Aujourd’hui « en se ravalant au rang d’hexagonal, notre langue de princes est devenue un idiome de clochards : un sabir de poubelles où des loques de « franglais » s’accrochent à des débris de parler journalistico-radiophonico-télévisuels ». En « égorgeant le latin à l’école » on a coupé la langue française de ses racines, et privé les jeunes d’un instrument privilégié d’accès à la pensée scientifique et aux techniques modernes de pointe.

En « défendant aux jeunes Français d’apprendre l’Histoire de France », les responsables de l’Education nationale ont, avec la passivité complice des parents, défrancisé les jeunes Français.

En transformant l’enseignement du dessin en « paria » de l’école, on a émoussé la sensibilité et la créativité des enfants.

En mettant à la mode le vocabulaire des mathématiques modernes, on a fait croire qu’il y a une difficulté où il n’yen a pas. « En pleine Beauce, on fait croire qu’il y a l’Himalaya ».

Et que dire de l’abandon des classiques, des belles lettres ! « Aujourd’hui, sur l’étal de notre inappétence, la femme s’offre cuisses ouvertes, et les bouchers pédagogues jettent à nos enfants toute crue, la littérature moderne ».

En définitive, « nous assistons à la poursuite méthodique du génocide intellectuel, spirituel, moral ourdi contre notre peuple, du lavage de cerveau perpétré pour défranciser les jeunes, c’est-à-dire la France de demain, qui tombera, sans guerre, sans invasion comme une poire mûre, dans les mains de l’occupant ».

Faut-il, alors, désespérer de l’avenir des Français et de la France ? Non. Les chances d’un sursaut national existent.

Il y a, d’abord, ceux qui, fidèles à leurs convictions, organisent la Résistance intellectuelle. Au premier rang de ceux-ci, Léopold Senghor, « vrai chef de la francophonie », « un des plus grands poètes et homme d’Etat de ce temps », auquel son ancien condisciple de Louis-Le-Grand rend un vibrant hommage.

Il y a, aussi, les réactions de saine nature de la plupart des jeunes.

Il y a, enfin, « la révolte jaillie des profondeurs de la nation » et, même, la lucidité du nouveau Ministre de l’Education nationale Christian Beulac, et la générosité de ses vues.
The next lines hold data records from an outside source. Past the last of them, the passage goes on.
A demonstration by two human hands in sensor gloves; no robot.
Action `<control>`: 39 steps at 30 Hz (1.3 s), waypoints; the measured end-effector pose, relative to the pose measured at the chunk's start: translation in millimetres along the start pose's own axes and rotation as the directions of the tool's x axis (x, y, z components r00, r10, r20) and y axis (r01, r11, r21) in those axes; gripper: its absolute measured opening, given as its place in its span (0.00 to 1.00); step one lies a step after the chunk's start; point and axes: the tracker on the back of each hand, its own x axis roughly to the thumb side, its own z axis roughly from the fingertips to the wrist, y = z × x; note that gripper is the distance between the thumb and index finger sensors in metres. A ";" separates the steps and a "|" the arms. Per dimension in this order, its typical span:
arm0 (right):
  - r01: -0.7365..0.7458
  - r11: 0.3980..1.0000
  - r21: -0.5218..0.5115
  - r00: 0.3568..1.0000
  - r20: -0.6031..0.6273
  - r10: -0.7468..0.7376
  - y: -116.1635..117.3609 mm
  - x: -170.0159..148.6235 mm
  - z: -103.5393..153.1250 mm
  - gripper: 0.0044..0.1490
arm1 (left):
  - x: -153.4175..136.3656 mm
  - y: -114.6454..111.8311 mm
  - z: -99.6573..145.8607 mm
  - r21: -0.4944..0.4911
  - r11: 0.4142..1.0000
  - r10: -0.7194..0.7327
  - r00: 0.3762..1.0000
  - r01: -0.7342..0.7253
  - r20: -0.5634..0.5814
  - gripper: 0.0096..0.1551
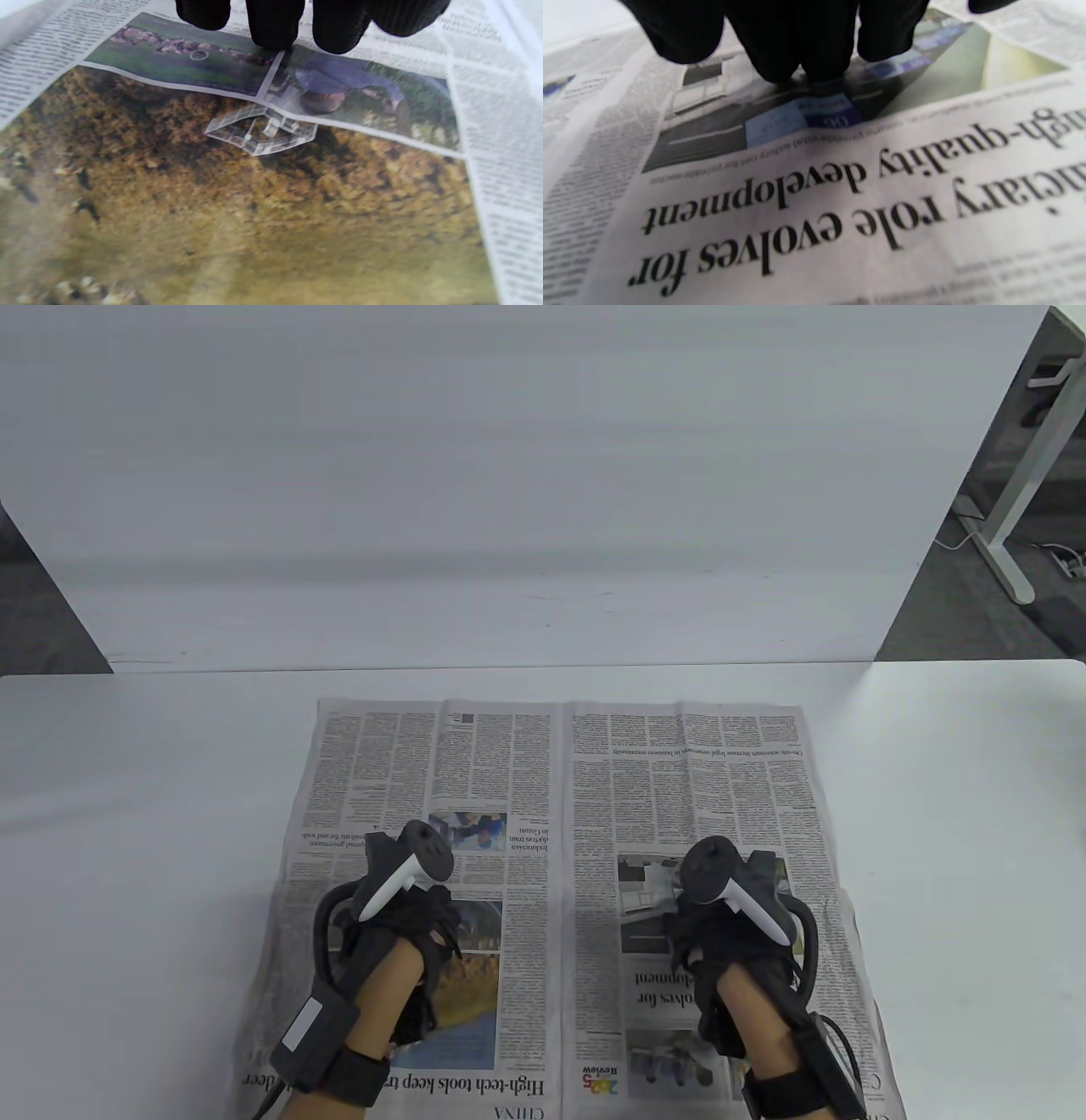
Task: Unfold folded newspaper and lay flat
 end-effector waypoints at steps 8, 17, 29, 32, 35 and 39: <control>0.002 1.000 -0.023 1.000 0.002 -0.002 6.1 -1.9 -6.0 0.41 | -5.8 -2.1 -10.7 0.065 0.995 0.070 0.997 -0.071 0.024 0.33; -0.012 1.000 -0.028 1.000 0.011 0.012 25.1 -3.8 -22.0 0.47 | -5.6 -7.0 -23.9 0.153 0.983 0.095 0.994 -0.101 0.046 0.35; -0.022 0.993 -0.120 0.999 0.030 0.026 12.5 4.1 -9.3 0.49 | 3.2 -2.7 -14.2 0.191 0.979 0.055 0.996 -0.067 0.070 0.39; -0.013 0.975 -0.221 0.998 0.055 0.025 3.6 11.9 2.8 0.50 | 12.9 8.6 13.3 0.307 0.949 0.036 0.989 -0.079 0.141 0.40; 0.000 0.940 -0.342 0.996 0.084 0.031 -4.1 20.1 14.8 0.52 | 19.4 11.1 39.8 0.453 0.879 0.030 0.966 -0.148 0.256 0.42; 0.069 0.860 -0.506 0.986 0.164 0.018 -7.6 30.0 27.5 0.50 | 23.6 3.7 52.7 0.611 0.780 -0.074 0.949 -0.136 0.306 0.46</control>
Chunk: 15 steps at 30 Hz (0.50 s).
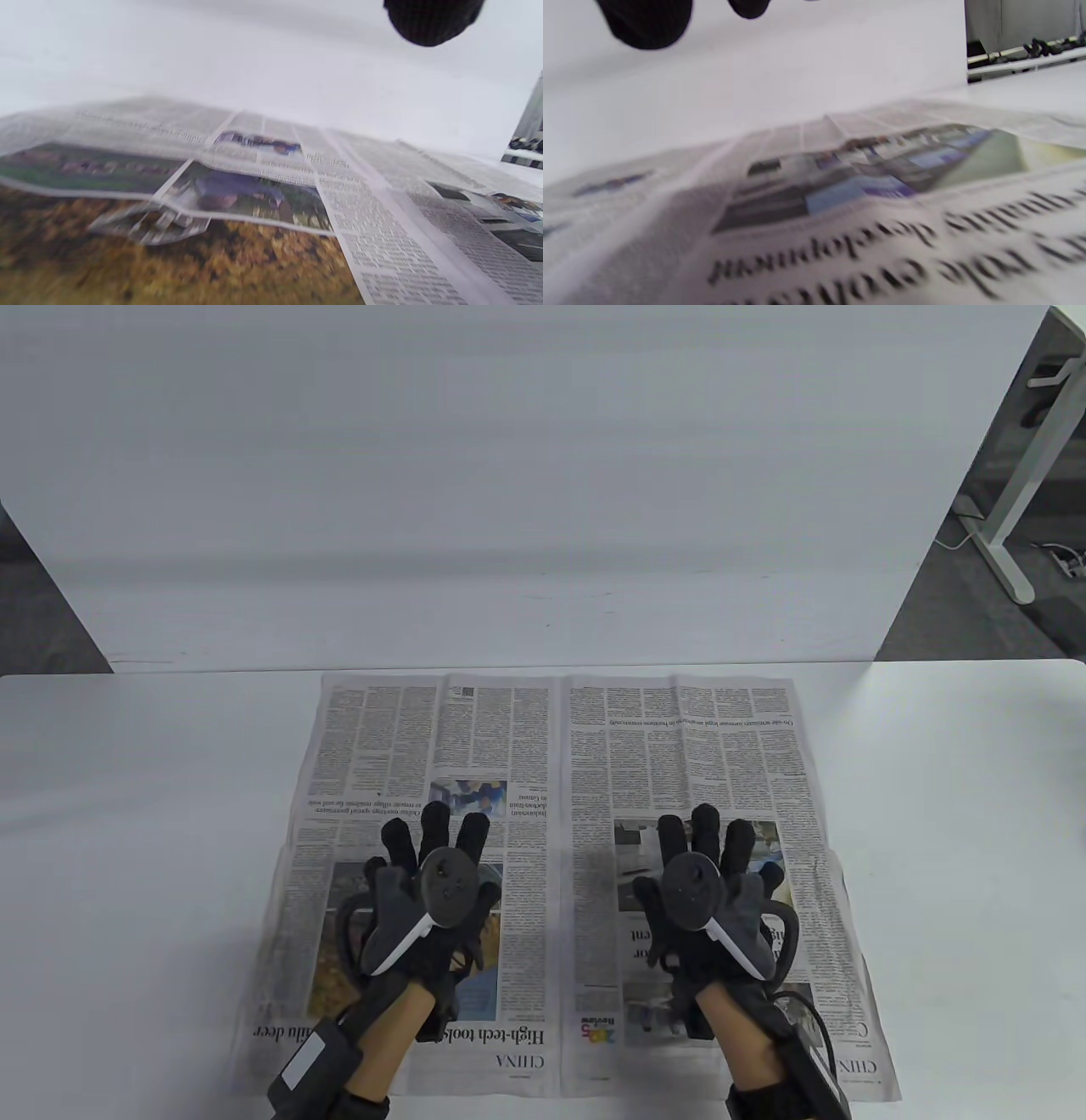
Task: Unfold folded newspaper and lay flat
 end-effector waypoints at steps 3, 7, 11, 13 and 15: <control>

C’est donc sur une note d’espoir que s’achève le livre de Paul Guth. Mais un espoir qui se fonde, essentiellement, sur le rétablissement, disons même la restauration, de l’ordre et des valeurs anciens.

On ne contestera pas la justesse, sur de nombreux points, du jugement de Paul Guth, ni le caractère percutant de certaines formules. Mais on peut trouver excessive la sévérité de ce jugement global, dans lequel il entre beaucoup de nostalgie. Après tout, tout n’est pas négatif dans l’éducation d’aujourd’hui : l’ouverture de l’école sur la vie, la démocratisation même de l’enseignement doivent-elles être condamnées ? Si l’on suit à son terme la logique de Paul Guth, il faudrait répondre par l’affirmative à ces questions.

Il est regrettable, en outre, que l’auteur n’ait pas cru devoir assortir sa critique, virulente, de propositions concrètes et tournées vers l’avenir.

Peut-on raisonnablement faire comme si la société d’aujourd’hui devait revenir au système d’éducation et de valeurs d’avant guerre ? Une telle attitude ne serait pas réaliste. La révolution des techniques, la démocratisation de l’école, l’accès à tous les niveaux d’enseignement de professeurs et d’élèves issus de toutes les catégories sociales, ne pouvaient rester sans effet sur les modes d’éducation, sur le statut des enseignants, sur le comportement des élèves, sur le contenu de l’éducation. Le temps où l’éducation était dispensée par une élite pour une élite est révolu. La société française n’est pas immobile. Il faut inventer dans l’éducation aussi.

Cette adaptation ne doit certes pas s’effectuer au prix d’un reniement des valeurs profondes de la société et de la culture française. Mais elle implique une symbiose entre ces valeurs et les nécessités d’une société en transformation constante.